The project REPAS, Reliable and Privacy-Aware Software Systems via Bisimulation Metrics (coordination Catuscia Palamidessi, INRIA Saclay), aims at investigating quantitative notions and tools for proving program correctness and protecting privacy, focusing on bisimulation metrics, the natural extension of bisimulation on quantitative systems. A key application is to develop mechanisms to protect the privacy of users when their location traces are collected. Partners: Inria (Comete, Focus), ENS Cachan, ENS Lyon, University of Bologna.

10.1.3 SAFTA

  • Title: SAFTA Static Analysis for Fault-Tolerant distributed Algorithms.
  • Type: ANR JCJC 2018
  • Duration: February 2018 - August 2022
  • Coordinator: Cezara Drăgoi, CR Inria
  • Abstract: Fault-tolerant distributed data structures are at the core distributed systems. Due to the multiple sources of non-determinism, their development is challenging. The project aims to increase the confidence we have in distributed implementations of data structures. We think that the difficulty does not only come from the algorithms but from the way we think about distributed systems. In this project we investigate partially synchronous communication-closed round based programming abstractions that reduce the number of interleavings, simplifying the reasoning about distributed systems and their proof arguments.

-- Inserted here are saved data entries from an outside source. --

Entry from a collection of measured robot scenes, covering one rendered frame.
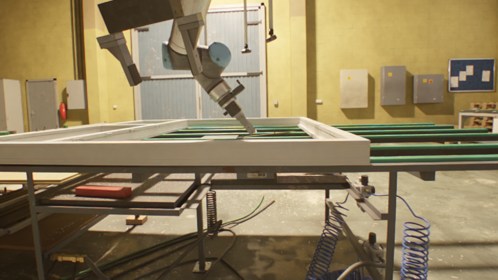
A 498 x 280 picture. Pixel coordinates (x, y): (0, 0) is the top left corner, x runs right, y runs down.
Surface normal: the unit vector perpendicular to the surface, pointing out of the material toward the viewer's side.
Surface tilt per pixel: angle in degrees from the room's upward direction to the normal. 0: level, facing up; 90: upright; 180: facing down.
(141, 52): 90
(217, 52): 69
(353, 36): 90
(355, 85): 90
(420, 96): 90
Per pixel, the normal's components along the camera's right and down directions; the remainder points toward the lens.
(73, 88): -0.07, 0.07
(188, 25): -0.11, 0.47
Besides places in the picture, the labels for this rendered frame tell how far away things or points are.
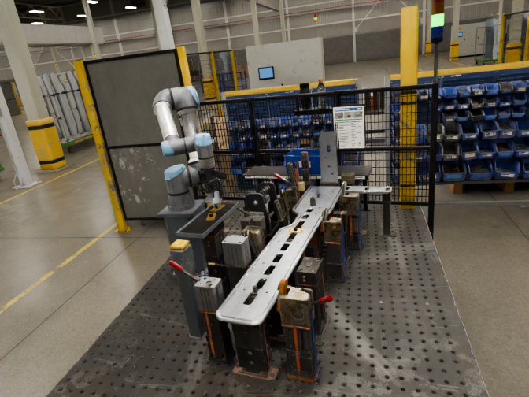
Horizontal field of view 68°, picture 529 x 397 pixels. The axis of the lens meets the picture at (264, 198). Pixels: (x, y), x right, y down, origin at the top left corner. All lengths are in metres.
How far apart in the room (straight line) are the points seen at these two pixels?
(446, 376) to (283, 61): 7.75
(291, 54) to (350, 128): 6.07
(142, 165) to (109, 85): 0.91
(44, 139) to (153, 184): 5.05
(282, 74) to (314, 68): 0.68
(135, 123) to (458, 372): 3.82
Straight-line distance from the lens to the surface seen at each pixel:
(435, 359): 1.72
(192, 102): 2.20
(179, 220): 2.17
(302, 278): 1.59
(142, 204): 4.85
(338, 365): 1.65
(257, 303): 1.48
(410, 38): 2.73
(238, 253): 1.69
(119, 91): 4.58
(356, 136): 2.79
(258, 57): 8.90
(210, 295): 1.53
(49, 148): 9.45
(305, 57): 8.71
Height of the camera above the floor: 1.85
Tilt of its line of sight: 20 degrees down
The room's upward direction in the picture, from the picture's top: 7 degrees counter-clockwise
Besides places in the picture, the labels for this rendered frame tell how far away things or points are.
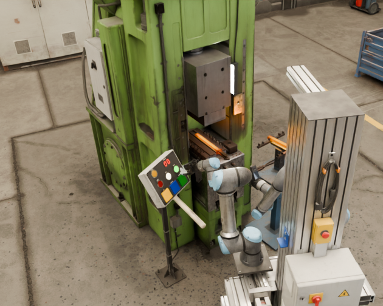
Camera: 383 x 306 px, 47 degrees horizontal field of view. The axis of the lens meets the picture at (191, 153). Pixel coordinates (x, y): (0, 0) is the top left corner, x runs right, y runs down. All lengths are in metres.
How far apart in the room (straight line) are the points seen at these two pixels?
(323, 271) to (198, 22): 1.83
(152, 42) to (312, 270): 1.74
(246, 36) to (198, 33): 0.44
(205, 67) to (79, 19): 5.39
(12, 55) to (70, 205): 4.17
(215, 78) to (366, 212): 2.20
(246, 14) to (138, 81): 0.95
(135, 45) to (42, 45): 5.07
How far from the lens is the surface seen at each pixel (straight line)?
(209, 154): 3.53
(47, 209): 4.87
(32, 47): 8.37
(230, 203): 2.63
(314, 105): 2.04
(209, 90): 3.24
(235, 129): 3.77
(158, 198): 3.08
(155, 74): 3.12
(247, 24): 3.48
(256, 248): 2.79
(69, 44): 8.41
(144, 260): 4.08
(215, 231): 4.05
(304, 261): 2.39
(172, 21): 3.08
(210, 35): 3.28
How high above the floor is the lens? 2.97
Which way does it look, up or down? 34 degrees down
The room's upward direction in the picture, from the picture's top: 4 degrees counter-clockwise
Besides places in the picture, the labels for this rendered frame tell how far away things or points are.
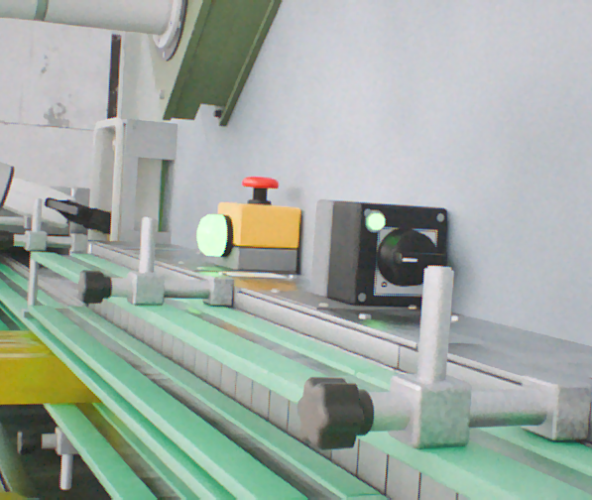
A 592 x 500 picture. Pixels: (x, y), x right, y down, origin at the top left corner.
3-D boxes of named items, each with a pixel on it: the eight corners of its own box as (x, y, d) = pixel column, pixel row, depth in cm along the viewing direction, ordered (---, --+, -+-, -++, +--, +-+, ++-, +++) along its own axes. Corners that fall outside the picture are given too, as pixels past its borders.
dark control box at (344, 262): (397, 297, 85) (308, 295, 81) (404, 204, 84) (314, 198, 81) (448, 309, 77) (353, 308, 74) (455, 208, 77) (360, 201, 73)
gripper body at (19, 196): (-15, 210, 151) (55, 233, 155) (-8, 211, 141) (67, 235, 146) (0, 164, 151) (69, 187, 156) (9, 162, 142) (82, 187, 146)
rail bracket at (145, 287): (224, 303, 88) (74, 300, 83) (229, 221, 88) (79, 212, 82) (239, 309, 84) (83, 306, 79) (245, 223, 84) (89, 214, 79)
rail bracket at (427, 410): (548, 425, 46) (287, 435, 41) (561, 268, 46) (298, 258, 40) (607, 446, 42) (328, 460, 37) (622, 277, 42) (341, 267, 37)
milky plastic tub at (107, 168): (137, 260, 165) (85, 258, 161) (145, 126, 163) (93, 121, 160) (166, 270, 149) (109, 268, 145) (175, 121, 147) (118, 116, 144)
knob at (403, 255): (424, 287, 76) (448, 292, 73) (374, 285, 75) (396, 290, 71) (429, 229, 76) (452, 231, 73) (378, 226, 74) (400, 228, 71)
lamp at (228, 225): (217, 255, 106) (191, 254, 104) (220, 213, 105) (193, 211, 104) (232, 258, 102) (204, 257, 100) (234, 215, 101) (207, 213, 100)
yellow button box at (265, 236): (276, 268, 110) (213, 265, 107) (281, 200, 109) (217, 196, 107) (301, 274, 103) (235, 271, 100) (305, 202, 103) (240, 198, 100)
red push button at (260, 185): (235, 206, 106) (237, 175, 106) (269, 208, 107) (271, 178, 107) (248, 207, 102) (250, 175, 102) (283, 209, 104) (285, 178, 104)
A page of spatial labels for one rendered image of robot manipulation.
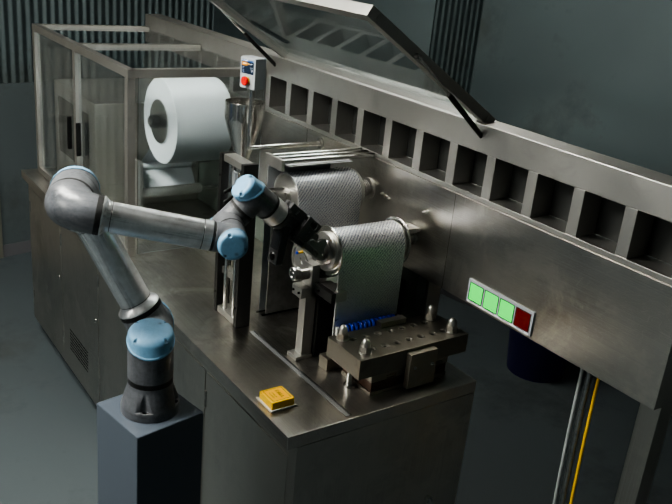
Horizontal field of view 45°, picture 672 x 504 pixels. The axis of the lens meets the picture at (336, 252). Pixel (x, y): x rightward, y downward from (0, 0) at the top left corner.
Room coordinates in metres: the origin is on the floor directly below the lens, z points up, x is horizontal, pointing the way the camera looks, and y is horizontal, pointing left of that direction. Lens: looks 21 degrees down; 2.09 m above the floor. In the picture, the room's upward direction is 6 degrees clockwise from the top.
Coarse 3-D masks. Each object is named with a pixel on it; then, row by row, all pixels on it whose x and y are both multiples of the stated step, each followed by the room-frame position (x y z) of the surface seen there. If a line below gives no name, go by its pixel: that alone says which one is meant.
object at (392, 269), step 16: (352, 272) 2.16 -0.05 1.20; (368, 272) 2.19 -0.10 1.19; (384, 272) 2.23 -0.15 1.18; (400, 272) 2.27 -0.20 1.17; (352, 288) 2.16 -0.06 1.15; (368, 288) 2.20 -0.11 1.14; (384, 288) 2.23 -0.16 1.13; (336, 304) 2.13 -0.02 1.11; (352, 304) 2.17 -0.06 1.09; (368, 304) 2.20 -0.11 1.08; (384, 304) 2.24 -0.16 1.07; (352, 320) 2.17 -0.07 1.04
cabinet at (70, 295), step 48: (48, 240) 3.53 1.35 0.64; (48, 288) 3.55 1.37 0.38; (96, 288) 2.99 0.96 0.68; (96, 336) 3.00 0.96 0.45; (96, 384) 3.01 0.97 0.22; (192, 384) 2.26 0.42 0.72; (240, 432) 2.00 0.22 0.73; (384, 432) 1.94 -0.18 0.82; (432, 432) 2.05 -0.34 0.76; (240, 480) 1.98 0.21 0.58; (288, 480) 1.78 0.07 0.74; (336, 480) 1.85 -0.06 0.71; (384, 480) 1.95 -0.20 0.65; (432, 480) 2.07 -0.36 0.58
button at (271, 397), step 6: (264, 390) 1.92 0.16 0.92; (270, 390) 1.93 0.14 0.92; (276, 390) 1.93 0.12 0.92; (282, 390) 1.93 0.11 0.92; (264, 396) 1.90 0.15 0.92; (270, 396) 1.89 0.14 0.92; (276, 396) 1.90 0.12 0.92; (282, 396) 1.90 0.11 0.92; (288, 396) 1.90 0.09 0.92; (264, 402) 1.89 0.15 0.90; (270, 402) 1.87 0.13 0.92; (276, 402) 1.87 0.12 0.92; (282, 402) 1.88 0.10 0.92; (288, 402) 1.89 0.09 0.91; (270, 408) 1.87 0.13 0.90; (276, 408) 1.87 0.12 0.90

We use partial synchrony to define reduction theorems from asynchronous semantics to partially synchronous ones, enabling the transfer of proofs from the synchronous world to the asynchronous one. Moreover, we define a domain specific language, that allows the programmer to focus on the algorithm task, it compiles into efficient asynchronous code, and it is equipped with automated verification engines.

10.1.4 VeriAMOS

  • Title: Verification of Abstract Machines for Operating Systems
  • Type: ANR générique 2018
  • Defi: Société de l'information et de la communication
  • Instrument: ANR grant
  • Duration: January 2019 - December 2022
  • Coordinator: INRIA Paris (France)
  • Others partners: LIP6 (France), IRISA (France), UGA (France)
  • Inria contact: Xavier Rival
  • Abstract: Operating System (OS) programming is notoriously difficult and error prone. Moreover, OS bugs can have a serious impact on the functioning of computer systems. Yet, the verification of OSes is still mostly an open problem, and has only been done using user-assisted approaches that require a huge amount of human intervention. The VeriAMOS proposal relies on a novel approach to automatically and fully verifying OS services, that combines Domain Specific Languages (DSLs) and automatic static analysis. In this approach, DSLs provide language abstraction and let users express complex policies in high-level simple code. This code is later compiled into low level C code, to be executed on an abstract machine. Last, the automatic static analysis verifies structural and robustness properties on the abstract machine and generated code. We will apply this approach to the automatic, full verification of input/output schedulers for modern supports like SSDs.

10.2 Regional initiatives

Bernadette Charron-Bost is among the principal investigators of the X-Capgemini Chair on blockchain techniques. She is part of the Steering Committee of this Chair.

11 Dissemination

11.1 Promoting scientific activities

11.1.1 Scientific events: organisation

General chair, scientific chair
  • Jérôme Feret is a member of the Steering Committee of the Workshop on Static Analysis and Systems Biology (SASB).
  • Xavier Rival is a member of the Steering Committee of the Static Analysis Symposium (SAS).
  • Xavier Rival is a member of the Steering Committee of the Workshop on Tools for Automatic Program Analysis (TAPAS).
  • Caterina Urban is a member of the Executive Board of ETAPS (European Joint Conferences on Theory & Practice of Software).
  • Caterina Urban is a member of the Steering Committee of the Workshop on the State of the Art in Program Analysis (SOAP).
Member of the organizing committees
  • Caterina Urban served as Chair of the Award Committee of the ETAPS Doctoral Dissertation Award 2021.
  • Caterina Urban organized the 7th Verification Mentoring Workshop @CAV 2021.
  • Caterina Urban is serving as Chair of the Award Committee of the ETAPS Doctoral Dissertation Award 2022.
  • Caterina Urban is organizing the Mentoring Workshop @ETAPS 2022.
  • Caterina Urban is organizing the Mentoring Workshop @LICS 2022.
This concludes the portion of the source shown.